ある高次脳機能障害の患者さんは、長い時間集中することが難しい方でした。いろんなお話を聞いていく中で「競艇が好き」ということが分かったので、私は新聞を持ってきて一緒に競艇の記事を見ながらそれを声に出してもらう訓練をやってみることにしました。すると以前よりも長い時間訓練に取り組めるようになり、機能改善へとつながっていきました。
STによる検査や訓練は、堅苦しい勉強みたいなイメージがあるようです。以前、PTやOTの訓練はやるけど、私との訓練はやりたくないと言われてしまったことがありました。その頃の私を振り返ると、機能改善ばかりに目が向いてしまっていて、「このプリントが終わったら次はこのプリントをやりましょう」とリハビリメニューを前に進めることで頭がいっぱいでした。そのような失敗から「能力を引き出すためには、リハビリの内容よりもまず前向きに取り組める環境設定が大事」ということを学びました。
― リハビリの先が見える喜び
一番のモチベーションは「食べる」「喋る」という機能がリハビリによって改善した、その後の患者さん・ご家族が喜ばれる姿を見ることができることです。
先日、通所リハビリに来られている患者さんのご家族から電話がありました。「何ヶ月もご飯の吐き戻しがひどく飲み込みが大変そうだったけど、そちらに通ってから良くなった!」とわざわざ御礼のお言葉をいただきました。地域とかかわり続ける百年橋リハビリテーション病院では、入院中だけでなく患者さんが退院されてからの様子やご家族が喜ばれている姿を見ることができ、とてもやりがいを感じます。
― これからの目標
百年橋リハビリテーション病院は、自分が興味を持ったこと・やりたいと思ったことにチャレンジさせてくれる病院です。

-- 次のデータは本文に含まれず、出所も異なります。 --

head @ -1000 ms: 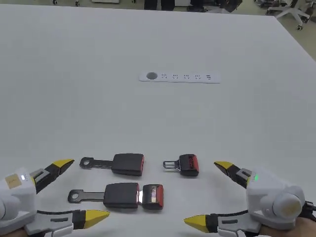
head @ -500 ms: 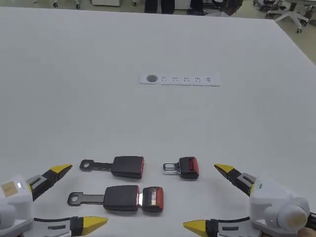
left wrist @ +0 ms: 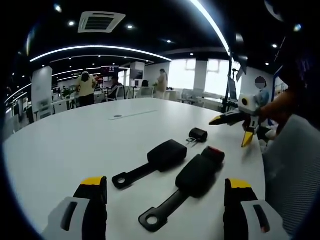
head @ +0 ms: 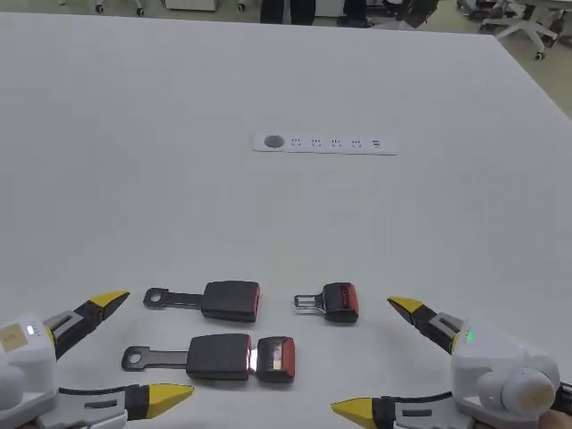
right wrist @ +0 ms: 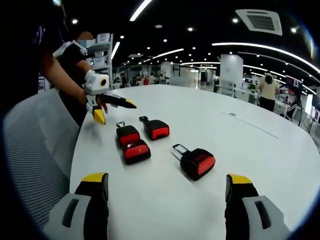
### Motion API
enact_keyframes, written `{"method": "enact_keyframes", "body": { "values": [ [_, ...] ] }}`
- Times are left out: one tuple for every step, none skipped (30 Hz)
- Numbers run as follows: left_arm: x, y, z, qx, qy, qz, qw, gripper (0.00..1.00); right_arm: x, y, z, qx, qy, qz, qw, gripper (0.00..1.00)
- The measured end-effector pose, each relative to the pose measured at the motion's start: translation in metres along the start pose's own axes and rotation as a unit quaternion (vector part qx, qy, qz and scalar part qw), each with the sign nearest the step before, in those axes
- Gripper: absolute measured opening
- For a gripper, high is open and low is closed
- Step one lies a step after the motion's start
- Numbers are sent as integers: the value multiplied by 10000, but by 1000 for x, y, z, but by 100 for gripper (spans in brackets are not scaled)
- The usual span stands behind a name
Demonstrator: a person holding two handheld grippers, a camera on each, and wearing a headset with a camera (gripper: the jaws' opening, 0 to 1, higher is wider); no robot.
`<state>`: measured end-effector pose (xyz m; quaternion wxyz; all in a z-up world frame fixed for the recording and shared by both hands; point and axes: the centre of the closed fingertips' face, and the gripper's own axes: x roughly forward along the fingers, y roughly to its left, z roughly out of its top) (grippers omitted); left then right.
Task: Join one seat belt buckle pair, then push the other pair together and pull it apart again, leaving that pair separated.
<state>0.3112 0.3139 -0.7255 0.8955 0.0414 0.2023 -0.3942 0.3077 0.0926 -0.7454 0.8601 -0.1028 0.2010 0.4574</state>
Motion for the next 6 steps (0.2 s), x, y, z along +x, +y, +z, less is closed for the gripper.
{"method": "enact_keyframes", "body": {
  "values": [
    [0,0,0,2,2,0,10000,99,-1,1,3,5,-6,-6,10000,99],
    [0,0,0,-5,-12,-5,10000,99,-1,1,3,14,-7,-8,10000,99],
    [0,0,1,-14,-20,-2,10000,99,-1,2,4,9,-8,-10,10000,99],
    [0,0,1,-18,-22,0,10000,100,-2,2,4,7,0,-16,10000,99],
    [0,0,2,-33,-24,-4,10000,100,-1,1,3,22,0,-13,10000,99],
    [0,0,2,-45,-29,-4,10000,100,-1,1,2,28,6,-10,10000,99]
  ]
}}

今私は、高次脳機能障害の検査の導入を提案しています。認知症なのか高次脳機能障害なのかが検査することで分かるようになれば、より適切な支援につなげることが可能になります。STである私から発信をしていくことで、患者さんにとっても働くスタッフにとっても安心できる環境を作っていければと考えています。
摂食嚥下障害や高次脳機能障害以外にも、生活期リハビリテーションまで幅広く活躍できるフィールドが当院にはあります。STとしての経験・視野を広げて、新たな目標を見つけていきたいと考えています。